On Wednesday, Dr. Calloway Scott ’07 gave a lecture titled “Health, Disease, and Bodies Politic in Ancient Greece.” The talk, which was co-sponsored by the Classics and Biology departments, primarily focused on ancient Greece’s conception of health relating to both bodies and sociocultural factors such as the literary and religious traditions of ancient Greece.
The event was held in the Community Foundation Theater, with almost 100 students, faculty and staff in attendance. The lecture was the Classics department’s first major event of the year, and featured remarks from Professor of Classics Adam Serfass as well as a brief Q&A.
Serfass introduced Scott by reminiscing on Scott’s time at Kenyon and education in the post-graduate world. Scott received his Bachelor of Arts degree from Kenyon, and later earned both his Masters and doctorate in Classics at New York University. Currently, he teaches as an assistant professor in Classics at the University of Cincinnati, where his research focuses on ancient Greek history, religion and medicine. Serfass emphasized the relevancy of the lecture to today’s time, particularly due to the pandemic, stating that the study of past conceptions of health can influence how contemporary society responds to today’s circumstances.

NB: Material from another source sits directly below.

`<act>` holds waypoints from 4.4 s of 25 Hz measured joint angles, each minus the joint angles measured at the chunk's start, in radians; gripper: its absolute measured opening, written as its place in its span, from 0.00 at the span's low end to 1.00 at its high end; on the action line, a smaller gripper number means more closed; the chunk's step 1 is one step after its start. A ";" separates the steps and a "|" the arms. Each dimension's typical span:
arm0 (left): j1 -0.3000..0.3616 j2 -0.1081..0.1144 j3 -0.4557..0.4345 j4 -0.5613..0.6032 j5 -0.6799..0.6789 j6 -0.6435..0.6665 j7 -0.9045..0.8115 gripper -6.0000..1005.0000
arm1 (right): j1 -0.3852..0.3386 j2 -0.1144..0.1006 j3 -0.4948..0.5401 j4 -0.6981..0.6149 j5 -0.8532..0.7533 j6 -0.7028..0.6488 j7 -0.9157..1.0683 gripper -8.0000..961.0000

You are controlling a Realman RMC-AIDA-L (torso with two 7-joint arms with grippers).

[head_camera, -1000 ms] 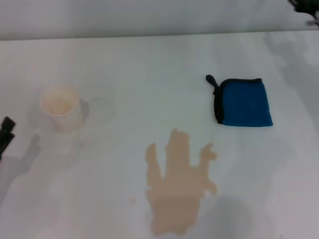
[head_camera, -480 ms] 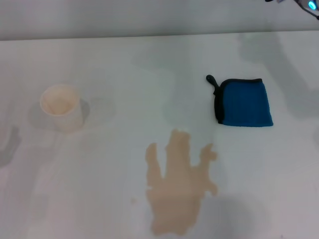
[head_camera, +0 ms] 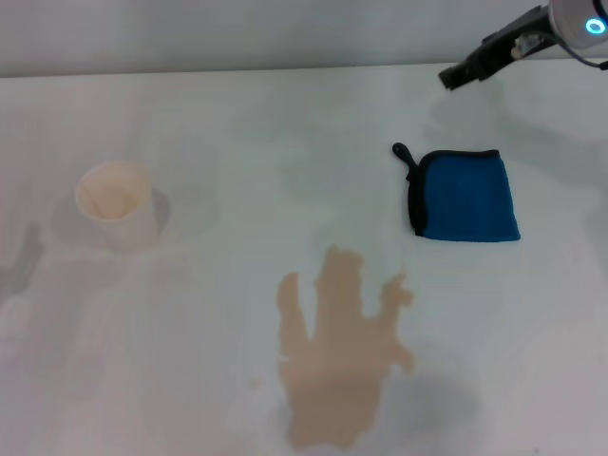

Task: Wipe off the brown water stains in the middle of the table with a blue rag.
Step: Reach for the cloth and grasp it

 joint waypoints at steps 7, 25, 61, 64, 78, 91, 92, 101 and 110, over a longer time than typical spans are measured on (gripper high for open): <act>-0.058 -0.003 -0.005 -0.026 0.000 0.080 -0.028 0.88 | 0.068 -0.007 0.025 0.070 0.009 0.187 -0.048 0.85; -0.109 0.002 -0.016 -0.028 0.002 0.152 -0.109 0.88 | 0.121 0.045 -0.027 0.281 -0.139 0.093 -0.033 0.80; -0.119 0.009 -0.007 -0.019 0.003 0.154 -0.082 0.87 | 0.140 0.048 -0.023 0.441 -0.172 -0.047 0.006 0.75; -0.119 0.009 -0.009 -0.018 0.003 0.154 -0.081 0.87 | 0.146 0.047 -0.023 0.442 -0.173 -0.039 0.004 0.69; -0.123 0.012 -0.011 -0.016 0.002 0.154 -0.081 0.87 | 0.160 0.047 -0.019 0.453 -0.170 -0.018 0.004 0.07; -0.121 0.012 -0.011 -0.016 0.002 0.154 -0.081 0.87 | 0.140 0.050 -0.034 0.385 -0.171 0.017 0.001 0.10; -0.121 0.012 -0.011 -0.016 0.002 0.154 -0.081 0.87 | 0.140 0.050 -0.037 0.385 -0.171 0.017 0.000 0.12; -0.124 0.012 -0.012 -0.016 0.001 0.154 -0.073 0.87 | 0.137 0.048 -0.040 0.391 -0.170 0.013 0.000 0.37; -0.133 0.012 -0.023 -0.016 0.000 0.157 -0.067 0.87 | 0.137 0.045 -0.042 0.387 -0.183 0.019 -0.001 0.45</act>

Scott began his lecture by reading a passage from Isaeus, a fourth-century orator, which details a speaker and his grandfather praying together for their health and wealth. Scott highlighted this passage initially to demonstrate the link between health and ritual worship before clarifying the terminology of health and disease used within the field of Classics. The term hygieia, which Scott used throughout the lecture, is the Greek word for health.
Scott also explained two opposing positions to the view of health: naturalism and constructivism. Naturalism defines health as the lack of impairment or hindrance in biological functioning, while constructivism holds that health is a socially constructed ideal that is more closely aligned with sociocultural values rather than biological ones. While Scott emphasized that both positions have their own conceptual problems, each viewpoint illustrates the importance of understanding the link between biology and culture.
“What this picture allows us to see, ultimately, is that a focus on the way that Greeks chose to think and talk and perform their attitudes about health are not merely mundane expressions about the absence of disease,” Scott said. “The places where hygieia erupts in Greek literary and material cultures maybe just as richly suggested about their values, ethics and cultural codes as the eruptions of disease.”
The majority of Scott’s lecture focused on the intersection between ritual worship and health, discussing Athena Hygieia, the deified version of hygieia as a concept. Through examples of archaeological art and literary texts, Scott argued that the concept of hygieia did not only refer to material, bodily nature, but also played a large role in the sociocultural values of everyday Greek life. “Health is an important visual and mythological metaphor by which this city communicated its ideas and unifications and codependencies to itself,” Scott said. He explained that because worship was so integrated into Athenian society, a divine figure who constituted hygieia itself demonstrated that cultural values and biological health were intertwined.
Scott’s lecture concluded with a reflection on how the conception of health as both a material and a sociocultural matter can inform the modern-day understanding of health and wellbeing. “Though this is a view particular to the Greeks of antiquity, I hope it is one that is good to think today, especially in a world in which it’s newly clear that our bodies and our wellbeing are and have always been entangled with those around us,” he said.